Pound nosedive continues

GBP/USD

The Pound nosedive continues, with the rate now sitting all the way down at its lowest level since June 2020. This comes as the Pound has been hit by a hefty amount of setbacks, most notably the Bank of England announcements last Thursday. In this they gave their plans to tackle the current inflation surge in the UK, with them announcing an interest rate hike of 0.25% to an overall figure of 1%.  The immediate knee-jerk reaction by the Pound from this was a slight decline but losses were greatly increased following the BoE’s next announcement. In this, the BoE slashed their UK growth expectations and said they expect inflation to reach a staggering figure of 10% before year-end.
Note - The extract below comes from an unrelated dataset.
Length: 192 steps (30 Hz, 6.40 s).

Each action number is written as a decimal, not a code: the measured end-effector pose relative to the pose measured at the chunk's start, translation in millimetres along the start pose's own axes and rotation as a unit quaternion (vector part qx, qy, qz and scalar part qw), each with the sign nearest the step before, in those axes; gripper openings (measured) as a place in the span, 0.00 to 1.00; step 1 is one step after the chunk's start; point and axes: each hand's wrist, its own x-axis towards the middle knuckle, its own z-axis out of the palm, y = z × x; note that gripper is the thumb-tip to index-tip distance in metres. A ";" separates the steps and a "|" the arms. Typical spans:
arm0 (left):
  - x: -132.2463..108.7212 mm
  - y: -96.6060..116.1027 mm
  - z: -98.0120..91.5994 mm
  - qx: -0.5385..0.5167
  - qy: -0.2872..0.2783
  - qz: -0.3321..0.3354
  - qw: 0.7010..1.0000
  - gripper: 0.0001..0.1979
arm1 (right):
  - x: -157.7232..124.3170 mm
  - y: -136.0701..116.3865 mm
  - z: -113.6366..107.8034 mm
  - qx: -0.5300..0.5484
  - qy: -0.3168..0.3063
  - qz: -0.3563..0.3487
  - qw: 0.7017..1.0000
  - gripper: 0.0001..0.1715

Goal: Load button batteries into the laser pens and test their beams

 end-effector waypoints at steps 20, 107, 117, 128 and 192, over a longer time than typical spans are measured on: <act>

This evidently did not settle well with investors, with a strong selling flurry pushing the Pound down against many of its counterparts. As for the Dollar, it also had to deal with its own negative forces following their slightly underwhelming interest rate decision last week, but the Greenback has since regained strength and clawed back its losses against the Pound. The quick recovery by the Dollar was mainly down to the strong demand for the currency, quickly uplifting it. As for economic news, the start of this week is rather quiet meaning that the rate will likely focus on overall market sentiment until the important US inflation data release on Wednesday.

GBP/EUR

Currently, the Pound is also doing no better against the Euro, with the rate sitting on par with the lowest levels seen since December last year. The main reason for this recent poor performance by the Pound is predominantly down to the recent downturn in economic data releases, failing to meet consensus. Last week sentiment for sterling took another hit as the Bank of England announced their growth forecasts for the UK economy. In this they forecasted the economy to shrink in 2023, with inflation expected to reach 10% by the end of this year. With inflation expected to reach this eye watering level, markets are already looking at the BoE to raise interest rates to 2.5% by 2023. As for the Euro, data releases from Germany have taken a slight toll on the currency as figures failed to meet consensus but this has largely been recovered. The Euro is also finding a slight degree of support as markets look at the ECB to start interest rate hiking, with many predicting their first hike in July. As for today it is likely that the rate will remain quite stagnant, with no important data releases expected from either side.